## BRIEF
Check each line of the records below and collect those that include the word "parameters".

## DATA EXCERPTS
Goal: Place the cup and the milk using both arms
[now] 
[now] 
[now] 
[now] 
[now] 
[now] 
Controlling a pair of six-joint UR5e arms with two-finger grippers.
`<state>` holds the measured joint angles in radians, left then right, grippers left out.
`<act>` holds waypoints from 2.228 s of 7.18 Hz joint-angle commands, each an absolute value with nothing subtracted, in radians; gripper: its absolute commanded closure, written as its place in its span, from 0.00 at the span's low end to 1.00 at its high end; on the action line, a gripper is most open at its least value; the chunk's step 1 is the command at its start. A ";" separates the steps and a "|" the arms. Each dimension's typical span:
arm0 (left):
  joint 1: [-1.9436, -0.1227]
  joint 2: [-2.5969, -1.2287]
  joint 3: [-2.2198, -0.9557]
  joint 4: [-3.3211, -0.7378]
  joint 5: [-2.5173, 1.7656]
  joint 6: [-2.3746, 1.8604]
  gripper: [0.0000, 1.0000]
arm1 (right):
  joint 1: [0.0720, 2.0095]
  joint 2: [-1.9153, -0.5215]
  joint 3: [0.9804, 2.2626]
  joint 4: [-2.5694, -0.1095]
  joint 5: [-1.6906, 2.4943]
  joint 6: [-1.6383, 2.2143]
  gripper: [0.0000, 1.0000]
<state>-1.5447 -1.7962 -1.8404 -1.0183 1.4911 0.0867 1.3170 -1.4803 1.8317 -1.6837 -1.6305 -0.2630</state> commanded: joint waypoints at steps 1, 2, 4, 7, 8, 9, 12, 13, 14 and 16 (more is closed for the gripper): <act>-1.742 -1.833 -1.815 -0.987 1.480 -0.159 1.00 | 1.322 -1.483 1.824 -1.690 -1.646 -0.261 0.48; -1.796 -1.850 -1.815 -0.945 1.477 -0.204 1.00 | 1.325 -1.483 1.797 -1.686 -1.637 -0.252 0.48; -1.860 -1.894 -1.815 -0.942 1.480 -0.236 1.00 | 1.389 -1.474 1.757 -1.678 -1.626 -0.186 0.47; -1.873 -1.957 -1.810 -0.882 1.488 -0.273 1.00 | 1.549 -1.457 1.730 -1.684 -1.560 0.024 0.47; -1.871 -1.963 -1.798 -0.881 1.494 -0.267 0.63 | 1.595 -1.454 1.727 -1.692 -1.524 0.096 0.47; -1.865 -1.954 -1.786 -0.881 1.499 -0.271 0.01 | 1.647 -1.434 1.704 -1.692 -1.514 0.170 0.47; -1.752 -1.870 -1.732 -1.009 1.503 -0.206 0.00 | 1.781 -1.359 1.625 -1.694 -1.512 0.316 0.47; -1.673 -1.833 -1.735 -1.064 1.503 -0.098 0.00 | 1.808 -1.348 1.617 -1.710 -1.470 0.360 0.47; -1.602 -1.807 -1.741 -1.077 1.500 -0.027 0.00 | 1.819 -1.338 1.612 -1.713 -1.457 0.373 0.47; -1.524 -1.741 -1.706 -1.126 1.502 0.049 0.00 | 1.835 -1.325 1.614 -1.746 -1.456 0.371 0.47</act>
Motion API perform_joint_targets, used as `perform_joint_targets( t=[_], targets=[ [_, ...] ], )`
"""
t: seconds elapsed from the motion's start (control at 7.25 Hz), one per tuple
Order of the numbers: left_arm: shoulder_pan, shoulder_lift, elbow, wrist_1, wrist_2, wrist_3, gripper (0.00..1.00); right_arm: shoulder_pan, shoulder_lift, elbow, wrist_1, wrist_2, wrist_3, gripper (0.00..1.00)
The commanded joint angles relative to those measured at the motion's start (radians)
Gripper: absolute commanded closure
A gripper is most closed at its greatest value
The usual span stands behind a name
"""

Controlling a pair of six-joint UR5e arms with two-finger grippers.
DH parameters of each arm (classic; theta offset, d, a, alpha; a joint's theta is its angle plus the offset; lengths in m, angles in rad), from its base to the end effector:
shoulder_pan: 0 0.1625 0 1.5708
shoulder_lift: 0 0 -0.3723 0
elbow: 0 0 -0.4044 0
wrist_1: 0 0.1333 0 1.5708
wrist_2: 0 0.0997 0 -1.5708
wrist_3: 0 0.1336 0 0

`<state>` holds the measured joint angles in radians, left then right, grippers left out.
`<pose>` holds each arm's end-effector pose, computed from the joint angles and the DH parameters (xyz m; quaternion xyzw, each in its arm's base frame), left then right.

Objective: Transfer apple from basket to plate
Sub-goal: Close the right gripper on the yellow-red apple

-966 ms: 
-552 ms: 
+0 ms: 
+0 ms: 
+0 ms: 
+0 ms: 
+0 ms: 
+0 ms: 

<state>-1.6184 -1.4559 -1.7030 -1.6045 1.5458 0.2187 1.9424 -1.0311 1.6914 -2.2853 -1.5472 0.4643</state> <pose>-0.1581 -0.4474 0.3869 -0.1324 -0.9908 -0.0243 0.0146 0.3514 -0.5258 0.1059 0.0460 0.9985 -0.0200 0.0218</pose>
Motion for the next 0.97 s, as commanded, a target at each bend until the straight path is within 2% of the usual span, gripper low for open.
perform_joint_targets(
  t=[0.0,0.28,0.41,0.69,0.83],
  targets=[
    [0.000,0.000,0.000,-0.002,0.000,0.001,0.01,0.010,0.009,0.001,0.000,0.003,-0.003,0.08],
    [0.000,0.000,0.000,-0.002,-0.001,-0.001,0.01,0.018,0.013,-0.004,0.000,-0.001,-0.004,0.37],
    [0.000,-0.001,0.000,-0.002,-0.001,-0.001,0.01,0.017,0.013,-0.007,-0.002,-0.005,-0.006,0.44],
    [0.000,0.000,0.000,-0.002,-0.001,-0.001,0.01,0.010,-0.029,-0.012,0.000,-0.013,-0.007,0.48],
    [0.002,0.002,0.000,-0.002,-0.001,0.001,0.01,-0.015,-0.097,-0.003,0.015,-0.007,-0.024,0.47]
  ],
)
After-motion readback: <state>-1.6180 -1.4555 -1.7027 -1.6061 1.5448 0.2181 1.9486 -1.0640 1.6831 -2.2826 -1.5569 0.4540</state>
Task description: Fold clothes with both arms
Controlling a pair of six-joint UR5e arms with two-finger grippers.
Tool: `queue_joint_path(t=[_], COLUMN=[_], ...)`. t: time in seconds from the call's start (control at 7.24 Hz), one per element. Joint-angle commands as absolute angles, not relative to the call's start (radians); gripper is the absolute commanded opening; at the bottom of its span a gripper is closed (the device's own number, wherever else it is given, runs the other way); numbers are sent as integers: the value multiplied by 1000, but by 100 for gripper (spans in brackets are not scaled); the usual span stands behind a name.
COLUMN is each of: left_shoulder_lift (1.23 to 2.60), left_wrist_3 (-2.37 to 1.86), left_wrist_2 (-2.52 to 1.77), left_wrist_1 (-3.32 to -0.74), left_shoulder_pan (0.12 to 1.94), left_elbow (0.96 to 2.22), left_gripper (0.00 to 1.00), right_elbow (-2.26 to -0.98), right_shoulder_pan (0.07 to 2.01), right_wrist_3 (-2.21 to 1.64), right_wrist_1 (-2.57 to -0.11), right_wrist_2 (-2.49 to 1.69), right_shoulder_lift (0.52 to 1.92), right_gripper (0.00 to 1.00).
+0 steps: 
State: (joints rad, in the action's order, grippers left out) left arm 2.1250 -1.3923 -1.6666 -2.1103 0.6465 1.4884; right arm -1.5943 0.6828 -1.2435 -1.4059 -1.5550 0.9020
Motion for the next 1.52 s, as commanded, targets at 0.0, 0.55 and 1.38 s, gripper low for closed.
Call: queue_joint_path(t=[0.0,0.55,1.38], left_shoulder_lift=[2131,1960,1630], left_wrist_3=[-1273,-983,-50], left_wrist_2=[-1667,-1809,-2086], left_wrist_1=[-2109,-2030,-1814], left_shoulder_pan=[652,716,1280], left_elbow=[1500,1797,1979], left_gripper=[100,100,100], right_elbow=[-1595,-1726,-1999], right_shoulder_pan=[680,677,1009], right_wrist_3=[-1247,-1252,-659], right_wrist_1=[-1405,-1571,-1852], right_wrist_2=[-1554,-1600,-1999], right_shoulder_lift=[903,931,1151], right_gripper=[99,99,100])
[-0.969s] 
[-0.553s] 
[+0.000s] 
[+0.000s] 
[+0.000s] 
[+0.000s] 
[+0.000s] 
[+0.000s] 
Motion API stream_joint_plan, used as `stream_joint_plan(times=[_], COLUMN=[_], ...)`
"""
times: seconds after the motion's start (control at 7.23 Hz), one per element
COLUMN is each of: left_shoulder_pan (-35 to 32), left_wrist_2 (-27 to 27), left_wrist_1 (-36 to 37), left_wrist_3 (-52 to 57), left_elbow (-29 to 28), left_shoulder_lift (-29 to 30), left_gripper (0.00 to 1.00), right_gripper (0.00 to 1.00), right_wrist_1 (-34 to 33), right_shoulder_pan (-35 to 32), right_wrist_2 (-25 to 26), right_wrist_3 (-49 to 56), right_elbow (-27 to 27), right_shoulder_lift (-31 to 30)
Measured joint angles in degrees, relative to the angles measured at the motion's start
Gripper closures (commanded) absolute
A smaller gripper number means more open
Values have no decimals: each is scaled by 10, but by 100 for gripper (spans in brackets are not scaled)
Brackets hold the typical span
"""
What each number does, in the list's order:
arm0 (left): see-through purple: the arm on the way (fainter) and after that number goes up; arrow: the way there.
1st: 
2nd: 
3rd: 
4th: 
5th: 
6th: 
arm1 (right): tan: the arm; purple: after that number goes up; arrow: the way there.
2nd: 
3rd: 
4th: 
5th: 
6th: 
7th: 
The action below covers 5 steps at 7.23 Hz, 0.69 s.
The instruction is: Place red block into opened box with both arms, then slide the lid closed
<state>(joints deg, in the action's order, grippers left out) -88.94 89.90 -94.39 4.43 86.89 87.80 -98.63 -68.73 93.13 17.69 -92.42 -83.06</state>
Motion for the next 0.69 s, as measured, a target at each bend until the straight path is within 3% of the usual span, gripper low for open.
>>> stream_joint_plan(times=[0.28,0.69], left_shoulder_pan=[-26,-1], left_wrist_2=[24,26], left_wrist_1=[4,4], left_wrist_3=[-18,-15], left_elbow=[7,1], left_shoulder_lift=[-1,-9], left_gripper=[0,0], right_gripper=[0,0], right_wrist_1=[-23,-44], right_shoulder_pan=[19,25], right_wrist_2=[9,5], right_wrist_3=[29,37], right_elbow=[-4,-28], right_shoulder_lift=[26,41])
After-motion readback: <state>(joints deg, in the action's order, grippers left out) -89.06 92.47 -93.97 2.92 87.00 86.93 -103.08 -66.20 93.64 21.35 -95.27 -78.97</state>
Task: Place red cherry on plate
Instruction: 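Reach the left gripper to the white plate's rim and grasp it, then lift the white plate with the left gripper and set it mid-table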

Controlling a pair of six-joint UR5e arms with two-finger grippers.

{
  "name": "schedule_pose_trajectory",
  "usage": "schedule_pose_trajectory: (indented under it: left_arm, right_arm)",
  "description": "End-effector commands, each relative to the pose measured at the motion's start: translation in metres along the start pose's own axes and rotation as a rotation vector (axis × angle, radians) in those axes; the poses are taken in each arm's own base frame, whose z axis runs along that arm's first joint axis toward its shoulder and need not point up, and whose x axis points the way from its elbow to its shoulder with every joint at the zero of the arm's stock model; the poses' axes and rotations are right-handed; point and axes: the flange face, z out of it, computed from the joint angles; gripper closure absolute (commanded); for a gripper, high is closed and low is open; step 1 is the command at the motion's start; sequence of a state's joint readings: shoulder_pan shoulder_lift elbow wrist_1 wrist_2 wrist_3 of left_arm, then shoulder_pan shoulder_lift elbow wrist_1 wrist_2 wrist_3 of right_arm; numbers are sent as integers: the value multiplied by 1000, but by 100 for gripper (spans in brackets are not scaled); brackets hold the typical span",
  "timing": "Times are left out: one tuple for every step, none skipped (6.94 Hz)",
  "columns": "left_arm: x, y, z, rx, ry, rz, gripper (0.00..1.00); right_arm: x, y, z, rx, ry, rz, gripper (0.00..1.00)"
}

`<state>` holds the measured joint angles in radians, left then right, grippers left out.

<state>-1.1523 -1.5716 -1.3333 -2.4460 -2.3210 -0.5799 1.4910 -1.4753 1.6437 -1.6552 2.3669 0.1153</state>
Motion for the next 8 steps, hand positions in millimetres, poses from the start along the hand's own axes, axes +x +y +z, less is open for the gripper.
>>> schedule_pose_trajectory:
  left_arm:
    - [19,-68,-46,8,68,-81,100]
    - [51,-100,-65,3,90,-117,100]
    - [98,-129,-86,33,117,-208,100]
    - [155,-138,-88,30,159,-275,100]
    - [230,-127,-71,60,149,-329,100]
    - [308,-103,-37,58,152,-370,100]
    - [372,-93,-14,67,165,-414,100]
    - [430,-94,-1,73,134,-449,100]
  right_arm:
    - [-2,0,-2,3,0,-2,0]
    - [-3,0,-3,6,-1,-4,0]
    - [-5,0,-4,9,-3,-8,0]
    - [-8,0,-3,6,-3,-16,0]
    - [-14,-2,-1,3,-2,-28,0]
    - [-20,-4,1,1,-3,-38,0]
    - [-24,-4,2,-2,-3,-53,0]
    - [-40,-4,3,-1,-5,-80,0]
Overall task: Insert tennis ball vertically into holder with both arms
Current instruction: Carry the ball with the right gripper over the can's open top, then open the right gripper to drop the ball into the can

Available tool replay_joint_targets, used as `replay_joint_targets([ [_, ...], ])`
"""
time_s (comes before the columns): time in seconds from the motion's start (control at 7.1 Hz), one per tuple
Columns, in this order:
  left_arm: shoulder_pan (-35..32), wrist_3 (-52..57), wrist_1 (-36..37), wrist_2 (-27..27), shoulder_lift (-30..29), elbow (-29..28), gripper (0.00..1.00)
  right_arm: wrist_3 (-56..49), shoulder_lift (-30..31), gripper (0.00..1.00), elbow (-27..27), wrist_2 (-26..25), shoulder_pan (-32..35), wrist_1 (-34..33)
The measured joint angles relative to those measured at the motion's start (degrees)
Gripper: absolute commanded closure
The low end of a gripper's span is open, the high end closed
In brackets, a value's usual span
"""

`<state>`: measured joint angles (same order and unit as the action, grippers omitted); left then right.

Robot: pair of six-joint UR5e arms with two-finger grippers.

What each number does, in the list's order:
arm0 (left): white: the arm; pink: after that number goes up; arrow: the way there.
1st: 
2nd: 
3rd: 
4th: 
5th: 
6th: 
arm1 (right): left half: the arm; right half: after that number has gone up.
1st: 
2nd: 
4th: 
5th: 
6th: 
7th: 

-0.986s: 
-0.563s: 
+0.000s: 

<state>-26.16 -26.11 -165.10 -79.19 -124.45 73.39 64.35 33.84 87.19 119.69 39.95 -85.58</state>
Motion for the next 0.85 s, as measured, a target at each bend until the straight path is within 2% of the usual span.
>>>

## RESPONSE FOR THIS EXERCISE
DH parameters of each arm (classic; theta offset, d, a, alpha; a joint's theta is its angle plus the offset; lengths in m, angles in rad), from its base to the end effector:
`<pose>` holds each arm's end-effector pose, computed from the joint angles and the DH parameters (xyz m; quaternion xyzw, each in its arm's base frame), left then right.

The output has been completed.